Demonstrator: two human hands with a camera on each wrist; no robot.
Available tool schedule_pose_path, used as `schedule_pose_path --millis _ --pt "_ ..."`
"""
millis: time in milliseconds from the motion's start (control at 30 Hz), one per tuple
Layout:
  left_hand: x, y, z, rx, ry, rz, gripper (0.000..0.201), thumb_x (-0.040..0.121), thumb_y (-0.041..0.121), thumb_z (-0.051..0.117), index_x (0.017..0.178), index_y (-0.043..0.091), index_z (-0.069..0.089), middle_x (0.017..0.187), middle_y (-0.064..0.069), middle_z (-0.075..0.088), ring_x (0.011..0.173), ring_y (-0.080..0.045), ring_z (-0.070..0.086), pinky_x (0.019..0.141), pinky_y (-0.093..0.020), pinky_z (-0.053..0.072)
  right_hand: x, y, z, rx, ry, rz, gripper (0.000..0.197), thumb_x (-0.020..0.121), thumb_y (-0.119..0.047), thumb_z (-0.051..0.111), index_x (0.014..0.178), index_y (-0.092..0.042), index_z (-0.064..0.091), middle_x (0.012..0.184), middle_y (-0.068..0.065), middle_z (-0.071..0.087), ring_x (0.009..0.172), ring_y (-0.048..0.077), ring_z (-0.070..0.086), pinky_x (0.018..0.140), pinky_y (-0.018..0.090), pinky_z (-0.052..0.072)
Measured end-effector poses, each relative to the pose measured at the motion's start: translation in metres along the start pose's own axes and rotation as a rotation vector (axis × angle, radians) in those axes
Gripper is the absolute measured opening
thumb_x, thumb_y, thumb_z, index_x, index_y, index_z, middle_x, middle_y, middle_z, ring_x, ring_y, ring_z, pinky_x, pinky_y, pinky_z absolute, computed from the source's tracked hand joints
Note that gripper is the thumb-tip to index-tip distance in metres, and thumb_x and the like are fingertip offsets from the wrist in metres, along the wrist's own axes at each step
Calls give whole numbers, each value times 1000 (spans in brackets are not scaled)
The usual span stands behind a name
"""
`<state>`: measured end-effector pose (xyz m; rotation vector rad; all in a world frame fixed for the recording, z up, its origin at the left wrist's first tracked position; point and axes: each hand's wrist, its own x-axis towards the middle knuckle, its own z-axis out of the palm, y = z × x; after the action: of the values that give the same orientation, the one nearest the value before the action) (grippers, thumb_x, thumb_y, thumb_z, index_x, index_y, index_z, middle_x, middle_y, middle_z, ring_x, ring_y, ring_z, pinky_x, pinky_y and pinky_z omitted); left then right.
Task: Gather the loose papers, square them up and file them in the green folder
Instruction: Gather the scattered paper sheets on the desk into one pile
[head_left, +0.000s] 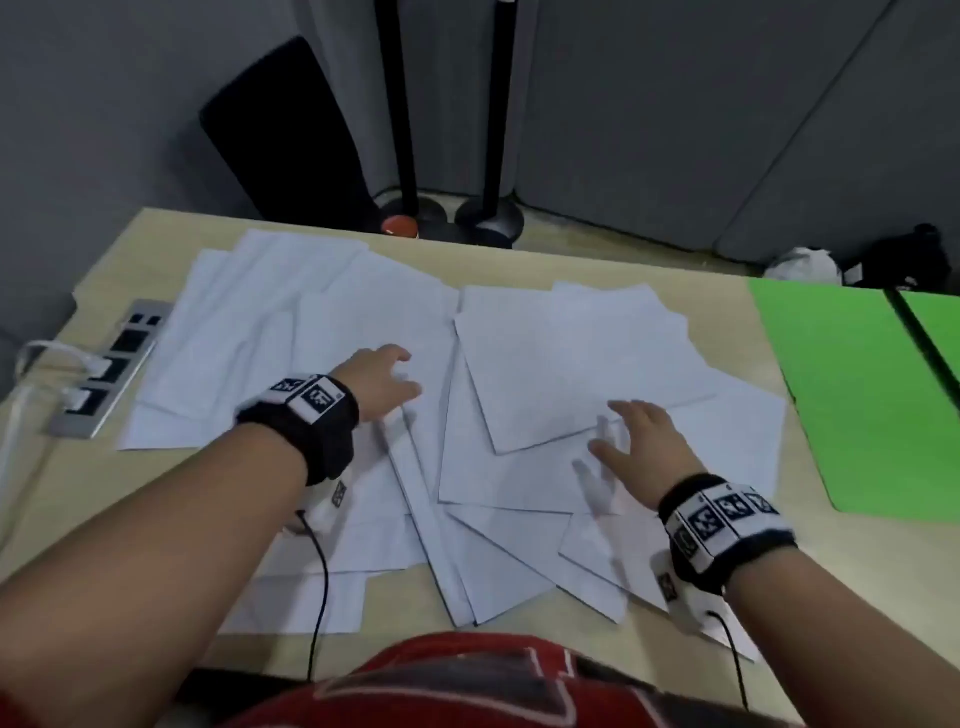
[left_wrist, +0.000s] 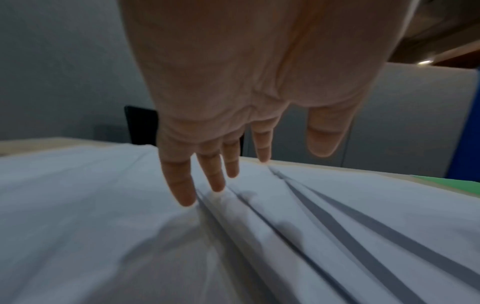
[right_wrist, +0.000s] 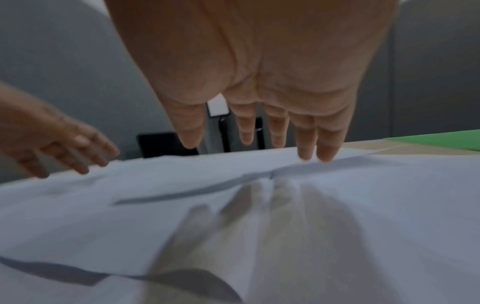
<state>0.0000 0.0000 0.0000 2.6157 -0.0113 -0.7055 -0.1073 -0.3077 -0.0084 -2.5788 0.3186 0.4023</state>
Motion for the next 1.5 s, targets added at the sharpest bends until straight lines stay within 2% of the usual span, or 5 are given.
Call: schedule_pose_path --millis 300,567,800,1067,1500 --pt "27 5 11 21 84 -145 65 92 50 47 147 18 30 147 -18 37 130 -38 44 107 -42 37 78 -31 48 -416 -227 -153 92 78 -80 25 151 -32 -5 162 7 -6 148 36 2 118 52 18" --pt "51 19 8 76 140 -64 57 93 56 39 143 29 36 152 -5 34 135 -36 36 109 -52 31 32 -48 28 -181 -520 -333 41 90 -51 53 128 -36 56 148 -11 44 144 16 28 117 46 23" --pt "57 37 20 10 21 -58 63 89 48 50 141 17 34 140 -10 48 124 -35 47 99 -44 43 40 -19 21 213 250 380 59 80 -40 68 130 -15 47 136 13 41 118 36 49 101 42 41" --pt "39 35 24 -147 -14 28 48 84 19 60 128 12 41 94 -2 55 91 -25 57 74 -29 40 64 -15 5 766 411 733 91 73 -35 78 142 -15 23 138 14 41 112 33 54 93 38 46" --pt "31 -4 5 252 -162 -103 53 83 52 60 117 13 49 108 -4 58 96 -26 54 80 -32 43 57 -17 1 120 -216 39 77 76 -1 64 137 -29 26 87 8 53 72 24 59 64 35 51"
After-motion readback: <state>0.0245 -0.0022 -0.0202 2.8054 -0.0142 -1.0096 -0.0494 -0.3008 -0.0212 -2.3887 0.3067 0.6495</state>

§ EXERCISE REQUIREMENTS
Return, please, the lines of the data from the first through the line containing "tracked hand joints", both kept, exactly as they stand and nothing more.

§ RESULT OF THIS TASK
Demonstrator: two human hands with a camera on each wrist; no robot.
Available tool schedule_pose_path, used as `schedule_pose_path --millis _ --pt "_ ..."`
"""
millis: time in milliseconds from the motion's start (control at 30 Hz), one per tuple
Layout:
  left_hand: x, y, z, rx, ry, rz, gripper (0.000..0.201), thumb_x (-0.040..0.121), thumb_y (-0.041..0.121), thumb_z (-0.051..0.117), index_x (0.017..0.178), index_y (-0.043..0.091), index_z (-0.069..0.089), middle_x (0.017..0.187), middle_y (-0.064..0.069), middle_z (-0.075..0.088), ring_x (0.011..0.173), ring_y (-0.080..0.045), ring_z (-0.070..0.086), pinky_x (0.019..0.141), pinky_y (-0.093..0.020), pinky_z (-0.053..0.072)
  right_hand: x, y, z, rx, ry, rz, gripper (0.000..0.197), thumb_x (-0.020..0.121), thumb_y (-0.119..0.047), thumb_z (-0.051..0.111), index_x (0.014..0.178), index_y (-0.092..0.042), index_z (-0.064..0.091), middle_x (0.012..0.184), middle_y (-0.068..0.065), middle_z (-0.071..0.087), ring_x (0.009..0.172), ring_y (-0.048..0.077), ring_z (-0.070..0.086), pinky_x (0.018..0.140), pinky_y (-0.018..0.090), pinky_z (-0.052..0.072)
Measured end-effector poses, each relative to the pose measured at the motion's start: translation in metres along the start pose's own axes and rotation as a rotation vector (axis × angle, radians) in those axes
Gripper is the absolute measured opening
thumb_x, thumb_y, thumb_z, index_x, index_y, index_z, middle_x, middle_y, middle_z, ring_x, ring_y, ring_z, pinky_x, pinky_y, pinky_z absolute, computed from the source's tracked hand joints

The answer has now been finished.